**DATASET EXTRACT**
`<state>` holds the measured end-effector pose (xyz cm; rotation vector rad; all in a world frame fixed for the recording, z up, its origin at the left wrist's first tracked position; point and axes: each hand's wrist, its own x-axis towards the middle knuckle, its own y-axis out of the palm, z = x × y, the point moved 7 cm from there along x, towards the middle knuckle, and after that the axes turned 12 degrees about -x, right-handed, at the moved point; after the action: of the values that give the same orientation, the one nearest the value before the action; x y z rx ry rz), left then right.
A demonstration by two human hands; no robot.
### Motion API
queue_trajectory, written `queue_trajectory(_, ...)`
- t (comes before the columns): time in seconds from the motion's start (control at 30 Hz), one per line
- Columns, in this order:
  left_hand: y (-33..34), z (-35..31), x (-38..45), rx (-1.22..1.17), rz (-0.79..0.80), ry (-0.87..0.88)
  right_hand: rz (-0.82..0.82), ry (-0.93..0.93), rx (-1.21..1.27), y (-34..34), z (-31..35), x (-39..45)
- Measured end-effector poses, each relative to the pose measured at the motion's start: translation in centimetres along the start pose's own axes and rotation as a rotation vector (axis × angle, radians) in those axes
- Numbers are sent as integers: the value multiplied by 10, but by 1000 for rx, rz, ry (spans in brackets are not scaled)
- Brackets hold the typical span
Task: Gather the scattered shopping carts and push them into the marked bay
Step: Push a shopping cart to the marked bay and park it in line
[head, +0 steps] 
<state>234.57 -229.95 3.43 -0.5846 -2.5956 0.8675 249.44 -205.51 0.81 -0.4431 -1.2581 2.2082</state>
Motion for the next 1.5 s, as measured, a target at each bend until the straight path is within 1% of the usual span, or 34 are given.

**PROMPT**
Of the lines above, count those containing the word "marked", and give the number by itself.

**OUTPUT BELOW**
2